When I got to college I took this approach even a step further and was convinced to do a small steroid cycle. This is something I will freely admit to you that I did out of complete ignorance of what negative effects it could have caused. This was something that I would not do again and that did not benefit me in the long run. It actually caused me to feel shame and guilt for abusing my body in that way, all so I could get more attention and have more people impressed with my physique. This is a choice that I have had to live with. If you are out there listening and you are considering using steroids, especially if you are younger, I would highly encourage you not to do it! You really don’t need it! If you are not planning to make your living as a pro bodybuilder then it will be of no long term benefit to you at all. It is simply not worth the risks associated with it and you need to be focused more on the long term quality of your health and life. Not on how much muscle you have or how strong you can get in the gym. You might be able to impress people with those things, but when you are much older no one will remember that stuff and you honestly won’t even care about it anymore either.

Remember this point! Typically the things in our lives that we spend more time on are the things we typically value and appreciate more. The more effort we put into something, the more ownership we feel towards it. It’s a mentality of the harder I have had to work at it or the more effort it requires from me, then the more likely I am to protect it.  When things happen more quickly or as referred to as overnight, a lot of times we don’t appreciate these things as much. We don’t place the same value on them. This can be illustrated by the difference of being given a car and having to save up for years to buy it. The car that we had to make sacrifices for over a long period of time, will be treated with a greater value. That car we will likely take care of better and simply be more careful with it.

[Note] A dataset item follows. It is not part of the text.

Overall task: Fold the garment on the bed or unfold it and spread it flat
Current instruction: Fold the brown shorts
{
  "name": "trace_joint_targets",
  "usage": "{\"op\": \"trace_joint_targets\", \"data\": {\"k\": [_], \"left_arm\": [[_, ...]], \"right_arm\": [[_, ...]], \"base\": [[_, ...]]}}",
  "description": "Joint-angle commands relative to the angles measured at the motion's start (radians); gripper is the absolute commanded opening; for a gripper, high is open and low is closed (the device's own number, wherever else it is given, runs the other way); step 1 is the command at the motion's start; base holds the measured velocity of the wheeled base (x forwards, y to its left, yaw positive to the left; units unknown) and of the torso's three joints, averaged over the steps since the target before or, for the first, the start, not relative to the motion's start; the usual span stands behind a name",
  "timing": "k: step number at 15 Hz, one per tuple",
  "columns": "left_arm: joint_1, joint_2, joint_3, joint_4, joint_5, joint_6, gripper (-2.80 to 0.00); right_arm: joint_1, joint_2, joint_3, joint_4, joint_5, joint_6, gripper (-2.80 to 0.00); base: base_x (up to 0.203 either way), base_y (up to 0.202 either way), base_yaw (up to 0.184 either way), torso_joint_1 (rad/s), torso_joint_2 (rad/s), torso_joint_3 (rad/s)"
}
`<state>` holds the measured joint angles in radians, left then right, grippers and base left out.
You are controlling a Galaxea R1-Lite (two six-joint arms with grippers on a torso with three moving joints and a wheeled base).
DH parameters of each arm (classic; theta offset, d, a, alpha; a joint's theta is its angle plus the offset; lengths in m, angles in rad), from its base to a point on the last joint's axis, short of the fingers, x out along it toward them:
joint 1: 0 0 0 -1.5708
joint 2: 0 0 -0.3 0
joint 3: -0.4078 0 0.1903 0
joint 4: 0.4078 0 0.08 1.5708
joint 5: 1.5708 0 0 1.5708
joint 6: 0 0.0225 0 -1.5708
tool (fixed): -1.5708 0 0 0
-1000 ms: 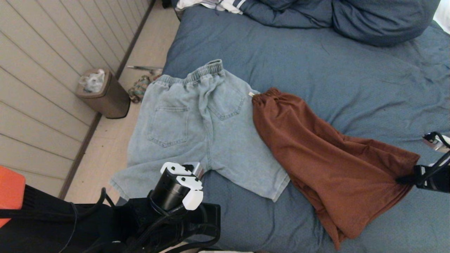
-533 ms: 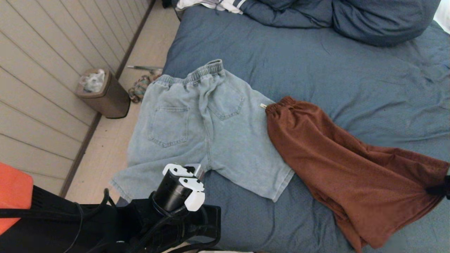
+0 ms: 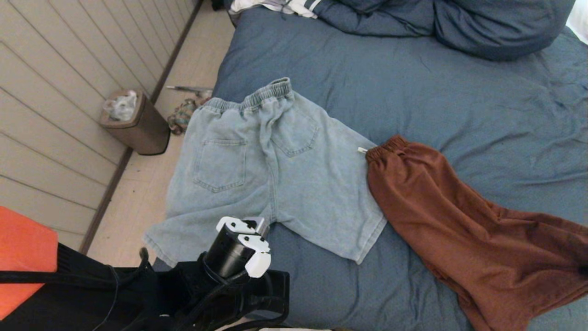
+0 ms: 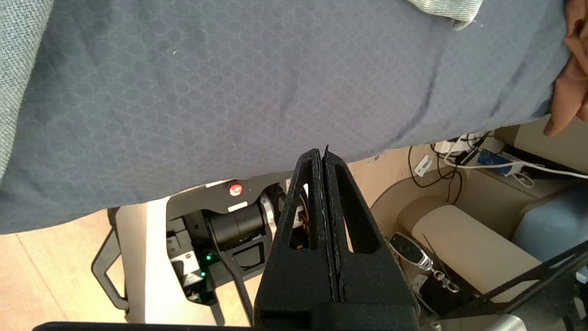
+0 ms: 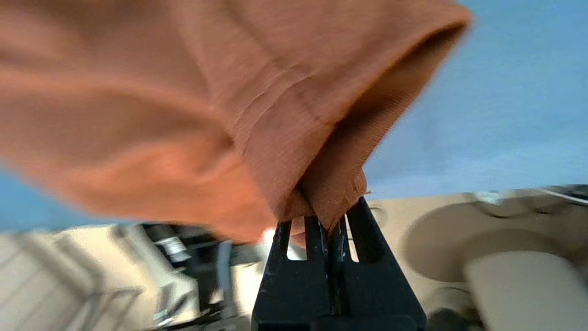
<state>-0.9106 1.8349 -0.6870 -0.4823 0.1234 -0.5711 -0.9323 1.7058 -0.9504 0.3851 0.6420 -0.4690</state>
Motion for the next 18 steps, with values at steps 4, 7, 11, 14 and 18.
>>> {"op": "trace_joint_targets", "data": {"k": [4, 7, 11, 14, 18], "left_arm": [[0.0, 0.029, 0.014, -0.07, 0.005, 0.0, -2.8], [0.001, 0.027, 0.034, -0.103, 0.004, 0.008, -2.8], [0.001, 0.02, 0.041, -0.121, 0.004, 0.008, -2.8], [0.001, 0.015, 0.046, -0.133, 0.004, 0.011, -2.8], [0.001, 0.017, 0.047, -0.136, 0.004, 0.011, -2.8]], "right_arm": [[0.293, -0.099, -0.215, 0.201, 0.049, 0.138, -2.8], [0.513, -0.093, -0.451, 0.27, 0.062, 0.368, -2.8], [0.736, 0.032, -0.728, 0.289, 0.061, 0.567, -2.8], [0.847, 0.135, -0.86, 0.292, 0.056, 0.657, -2.8], [0.925, 0.257, -0.956, 0.292, -0.015, 0.676, -2.8]], "base": [[0.0, 0.0, 0.0, 0.0, 0.0, 0.0], [0.0, 0.0, 0.0, 0.0, 0.0, 0.0], [0.0, 0.0, 0.0, 0.0, 0.0, 0.0], [0.0, 0.0, 0.0, 0.0, 0.0, 0.0], [0.0, 0.0, 0.0, 0.0, 0.0, 0.0]]}}
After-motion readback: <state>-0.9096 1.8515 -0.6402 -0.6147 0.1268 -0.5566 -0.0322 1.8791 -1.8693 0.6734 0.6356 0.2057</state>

Why is this? I believe a big part of it is, because of the change in our character that has to take place over that longer period of time. As we are constantly making the choice to sacrifice things that will give us immediate pleasure or satisfaction for a more long term goal or achievement, our priorities are changing. We are deciding that we are willing to do what it takes now , to get to where we want to be farther in the future. We have shifted from short term thinking to long term thinking. We have developed self control and also patience in this process. Those characteristic traits help us to be able to achieve our long term goals, by making the small daily sacrifices to get there. So now it is time for you to make that same shift to, from short term to long term thinking. I want you to take the time to focus on a few areas of your life. These areas can be relational, financial, business, health and fitness, spiritual or others. Pick a few of the areas above that are most important to you right now. Then I want you to write out your 1 year, 5year and 10 year goals for each of the categories you selected. Once you have done that, put it somewhere that you will see each day. Maybe on your bathroom mirror, in your car, or on the fridge. Every time you have a decision to make in one of these areas of your life I want you to evaluate and see if the choice you are planning to make will better prepare you to achieve your 1, 5 and 10 year goals. If it doesn’t then you should think twice about making that choice and ask yourself if it is really what is best for the long game.